Belatedly, this notion has – unsurprisingly – been studied before; see Yamaguchi, Effective nonrecursiveness.
Say that a function $f:\omega\rightarrow\omega$ is a noncomputability witness for a set $X\subseteq\omega$ iff for no $e$ do we have $\Phi_e(f(e))\downarrow=X(f(e))$. Note that $f$ does not have to tell us why the proposed computation fails (that is, whether $\Phi_e(f(e))\uparrow$ or $\Phi_e(f(e))\downarrow\not=X(f(e))$), simply some bit on which it fails.
I'm interested in how hard it can be to compute noncomputability witnesses (hehehe). For example, the halting problem $\emptyset'$ has a computable noncomputability witness, and every non-computable $X$ has a noncomputability witness $\le_TX\oplus \emptyset'$. Meanwhile, it's not hard (if a bit tedious) to construct a set of Turing degree ${\bf 0'}$ all of whose noncomputability witnesses are $\ge_T{\bf 0'}$. (Consequently the notion of noncomputability witness plays better with $\le_m$ than with $\le_T$; if we want a Turing-well-behaved version we should allow $f$ to pick out a finite set of candidate disagreements.)
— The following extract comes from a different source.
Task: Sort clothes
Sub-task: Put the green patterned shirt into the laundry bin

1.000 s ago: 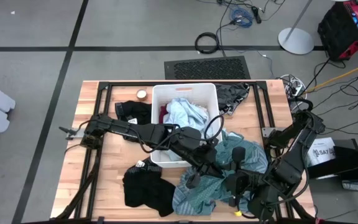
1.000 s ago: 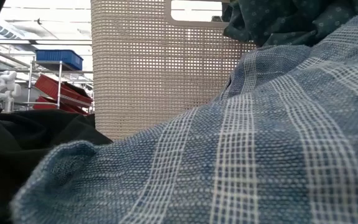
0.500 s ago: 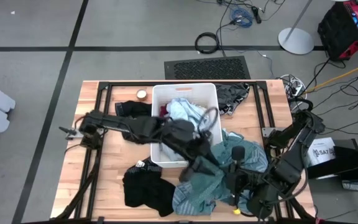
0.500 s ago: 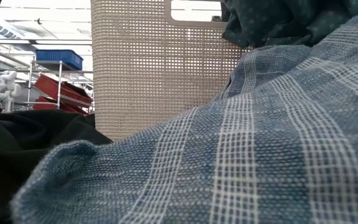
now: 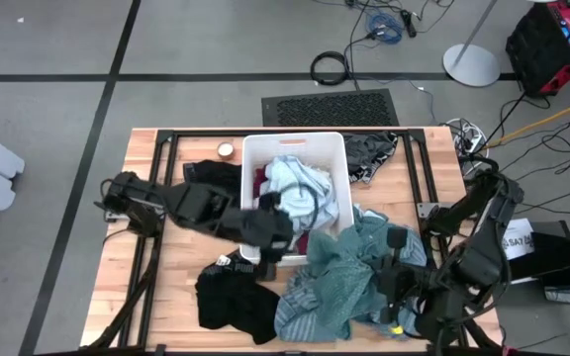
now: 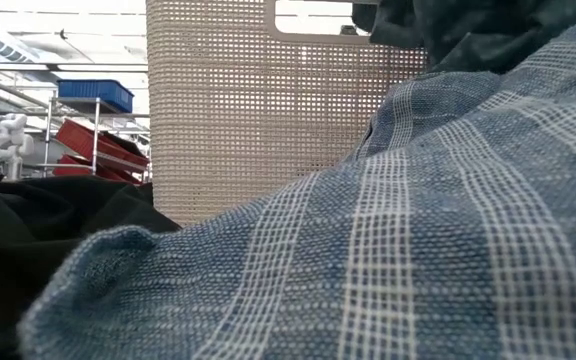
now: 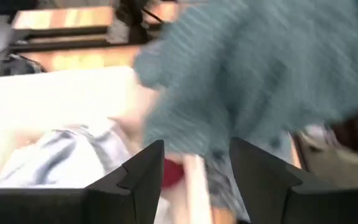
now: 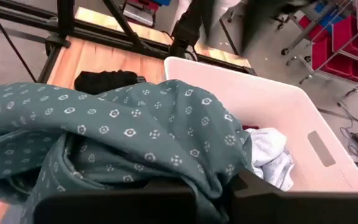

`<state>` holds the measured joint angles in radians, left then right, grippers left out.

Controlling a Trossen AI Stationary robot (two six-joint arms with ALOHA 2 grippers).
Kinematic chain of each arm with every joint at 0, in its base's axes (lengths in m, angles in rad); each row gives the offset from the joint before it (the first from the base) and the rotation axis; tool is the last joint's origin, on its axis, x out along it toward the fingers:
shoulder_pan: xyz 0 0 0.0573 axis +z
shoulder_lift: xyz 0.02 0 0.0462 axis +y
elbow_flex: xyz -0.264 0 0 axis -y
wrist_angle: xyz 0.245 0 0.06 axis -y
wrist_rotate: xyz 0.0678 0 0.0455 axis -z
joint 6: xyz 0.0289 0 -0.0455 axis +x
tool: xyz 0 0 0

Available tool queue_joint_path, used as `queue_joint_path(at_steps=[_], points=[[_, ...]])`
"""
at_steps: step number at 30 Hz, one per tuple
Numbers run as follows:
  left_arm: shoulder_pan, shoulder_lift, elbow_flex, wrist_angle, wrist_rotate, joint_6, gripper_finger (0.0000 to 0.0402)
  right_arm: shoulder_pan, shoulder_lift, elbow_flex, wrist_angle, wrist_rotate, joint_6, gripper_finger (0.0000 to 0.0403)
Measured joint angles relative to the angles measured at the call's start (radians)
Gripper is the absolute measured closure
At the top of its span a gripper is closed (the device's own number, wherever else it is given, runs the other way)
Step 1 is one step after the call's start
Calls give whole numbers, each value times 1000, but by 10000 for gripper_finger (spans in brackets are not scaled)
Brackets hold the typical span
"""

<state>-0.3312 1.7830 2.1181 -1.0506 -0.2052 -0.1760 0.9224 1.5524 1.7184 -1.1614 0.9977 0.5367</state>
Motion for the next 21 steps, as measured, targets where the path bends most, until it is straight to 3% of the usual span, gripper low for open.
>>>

However, I can't get a c.e. example at the moment:
Is there a noncomputable c.e. set all of whose noncomputability witnesses have Turing degree $\ge_T{\bf 0'}$?
I would be especially interested in an example which itself has Turing degree ${\bf 0'}$ – there is no obvious (to me) reason why such cannot exist.
Best Answer
Yes, there is a c.e. set of Turing degree ${\bf 0}'$ all of whose noncomputability witnesses have Turing degree $\geq_T {\bf 0}'.$
Pick a pairing function $p:\omega\times\omega\to\omega.$ Let $\Sigma:\omega\to\omega$ be the busy beaver function. Take $X$ to be the set of $p(i,j)$ with $j\leq \Sigma(i).$ So $X$ is c.e. and has Turing degree ${\bf 0}'.$
Given the pair $(i,\Sigma(i)),$ we can uniformly construct a machine $e$ which computes $X$ correctly on $p(i',j')$ with $i'\leq i,$ and always outputs $1$ if $i'>i.$ Such an $e$ computes $X$ correctly except on $p(i',j')$ with $i'>i$ and $j'>\Sigma(i')\geq \Sigma(i+1).$ A noncomputability witness $f$ for $X$ therefore gives us the power to turn $(i,\Sigma(i))$ into an upper bound $\pi_2(f(e))$ for $\Sigma(i+1),$ and therefore lets us compute $\Sigma(i+1).$ By iterating this we can compute any $\Sigma(n),$ using $f$ as an oracle.